2023-03-20 eks node image gc
Overview
This guide explains how to configure Image Garbage Collection in kubelet to automatically clean up container images.
This article covers Image Garbage Collection configuration for worker nodes using Amazon Linux 2-based EKS optimized AMI across two management approaches:
- Configuring Image Garbage Collection for EC2 worker nodes managed by EKS node groups
- Configuring Image Garbage Collection for EC2 worker nodes managed by Karpenter for cluster autoscaling
Background
Image Garbage Collection
Effective use of Image Garbage Collection allows efficient disk space usage by the Containerd daemon running on EKS worker node hosts, automatically removing unnecessary images and layers to save disk space.
Environment
EKS
- EKS v1.24
- Karpenter v0.27.0
- Worker Node AMI: Amazon Linux 2-based EKS optimized AMI
Local Environment
- OS: macOS Ventura 13.2.1
- Shell: zsh + oh-my-zsh
- AWS CLI: 2.11.2
Configuration
EKS Node Group
Check UserData
EKS EC2 node groups are managed using Auto Scaling Groups and Launch Templates.
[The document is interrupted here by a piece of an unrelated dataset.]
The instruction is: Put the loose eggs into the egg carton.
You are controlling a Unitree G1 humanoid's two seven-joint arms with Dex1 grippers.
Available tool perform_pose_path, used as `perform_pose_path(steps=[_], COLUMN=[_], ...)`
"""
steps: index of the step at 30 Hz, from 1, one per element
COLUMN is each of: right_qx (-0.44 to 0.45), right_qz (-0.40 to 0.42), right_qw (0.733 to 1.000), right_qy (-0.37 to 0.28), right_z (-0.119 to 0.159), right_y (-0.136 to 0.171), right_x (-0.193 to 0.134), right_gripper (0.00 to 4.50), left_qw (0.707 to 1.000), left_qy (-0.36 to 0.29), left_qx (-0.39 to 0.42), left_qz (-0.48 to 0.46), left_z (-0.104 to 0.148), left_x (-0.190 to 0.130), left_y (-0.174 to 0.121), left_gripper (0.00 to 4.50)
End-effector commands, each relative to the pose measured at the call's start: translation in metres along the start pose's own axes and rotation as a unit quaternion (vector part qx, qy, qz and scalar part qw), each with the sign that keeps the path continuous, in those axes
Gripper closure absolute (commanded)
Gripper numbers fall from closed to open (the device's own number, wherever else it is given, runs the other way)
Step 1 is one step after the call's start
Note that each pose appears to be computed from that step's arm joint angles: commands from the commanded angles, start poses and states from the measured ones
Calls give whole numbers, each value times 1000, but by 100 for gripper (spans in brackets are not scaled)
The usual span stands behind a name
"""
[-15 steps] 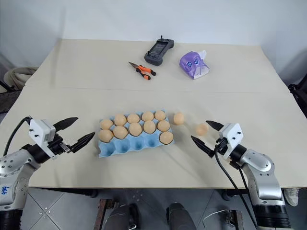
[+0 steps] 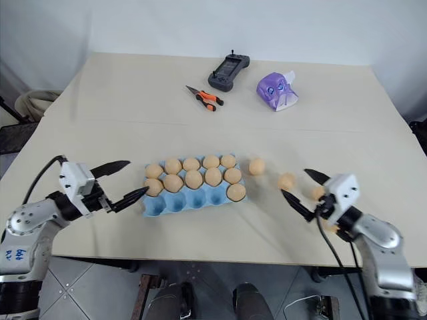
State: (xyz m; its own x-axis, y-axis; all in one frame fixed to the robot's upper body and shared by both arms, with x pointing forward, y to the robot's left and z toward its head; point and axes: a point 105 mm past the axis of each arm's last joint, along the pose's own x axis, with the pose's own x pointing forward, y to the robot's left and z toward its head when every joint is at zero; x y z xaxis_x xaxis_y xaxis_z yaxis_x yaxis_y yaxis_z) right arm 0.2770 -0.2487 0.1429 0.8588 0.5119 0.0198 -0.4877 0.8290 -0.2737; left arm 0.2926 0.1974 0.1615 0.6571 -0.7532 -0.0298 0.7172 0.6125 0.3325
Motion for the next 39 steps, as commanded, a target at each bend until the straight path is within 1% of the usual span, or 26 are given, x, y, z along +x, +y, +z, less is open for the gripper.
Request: perform_pose_path(steps=[1,5,10,13,15,19,24,28,31,36,38,39], right_qx=[-24,-19,-7,9,25,39,56,70,81,94,101,101], right_qz=[-45,-103,-150,-166,-163,-146,-108,-94,-64,-45,-41,-43], right_qw=[999,994,985,981,980,981,984,980,977,977,978,979], right_qy=[-1,40,89,105,111,119,134,162,187,185,177,173], right_z=[16,10,-5,-12,-17,-24,-32,-42,-53,-67,-71,-72], right_y=[-13,-20,-13,-5,4,14,5,-14,-16,-15,-14,-15], right_x=[-32,-77,-121,-136,-139,-137,-117,-106,-97,-79,-74,-71], right_gripper=[3,3,3,3,3,3,3,3,3,3,40,67], left_qw=[999,996,991,990,989,989,986,987,989,990,989,989], left_qy=[-36,-48,-45,-49,-50,-46,-57,-52,-45,-49,-59,-58], left_qx=[9,1,7,10,10,11,15,12,12,14,27,27], left_qz=[-30,-73,-123,-134,-139,-140,-156,-149,-141,-132,-130,-133], left_z=[15,15,9,11,12,12,19,19,18,22,26,26], left_x=[15,32,46,49,49,45,38,30,24,18,15,13], left_y=[-7,-19,-31,-31,-31,-30,-33,-34,-35,-38,-40,-42], left_gripper=[0,0,0,0,0,0,0,0,0,0,0,0])
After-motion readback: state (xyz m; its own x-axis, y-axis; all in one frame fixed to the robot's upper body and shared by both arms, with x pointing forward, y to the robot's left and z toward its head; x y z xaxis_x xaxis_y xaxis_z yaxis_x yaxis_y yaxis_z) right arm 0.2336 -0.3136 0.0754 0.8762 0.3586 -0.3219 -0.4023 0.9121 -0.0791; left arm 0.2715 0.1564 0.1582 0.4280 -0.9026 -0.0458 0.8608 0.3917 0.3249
Check the UserData configuration of the Launch Template used by existing worker nodes.
LT_ID=lt-xxxxxxxxxxxxxxxxx
Set the LT_ID environment variable to the Launch Template ID currently used by your EKS node group.
Check the UserData configuration of that Launch Template.
aws ec2 describe-launch-template-versions \
--launch-template-id $LT_ID \
--query 'LaunchTemplateVersions[*].LaunchTemplateData.UserData' \
--output text \
| base64 --decode \
&& echo -e '\n'
MIME-Version: 1.0
Content-Type: multipart/mixed; boundary="//"
--//
Content-Type: text/x-shellscript; charset="us-ascii"
#!/bin/bash
set -ex
B64_CLUSTER_CA=LS0tLS1CRUdJTiBDR...CREDENTIAL...==
API_SERVER_URL=https://ExxxxxxFxxxxxxAExxAECBxCxDAxxxxx.sk1.ap-northeast-2.eks.amazonaws.com
K8S_CLUSTER_DNS_IP=172.20.0.10
/etc/eks/bootstrap.sh <YOUR_EKS_CLUSTER_NAME> --kubelet-extra-args '--node-labels=eks.amazonaws.com/nodegroup-image=ami-07xxxxxxx9xxxfxxx,eks.amazonaws.com/capacityType=ON_DEMAND,eks.amazonaws.com/nodegroup=dev-apne2-financial-x86-eks-node-group --max-pods=17' --b64-cluster-ca $B64_CLUSTER_CA --apiserver-endpoint $API_SERVER_URL --dns-cluster-ip $K8S_CLUSTER_DNS_IP --use-max-pods false
--//--
The --kubelet-extra-args option manages detailed kubelet parameter settings.
Modify UserData
Access the AWS Console and modify the UserData value in the Launch Template.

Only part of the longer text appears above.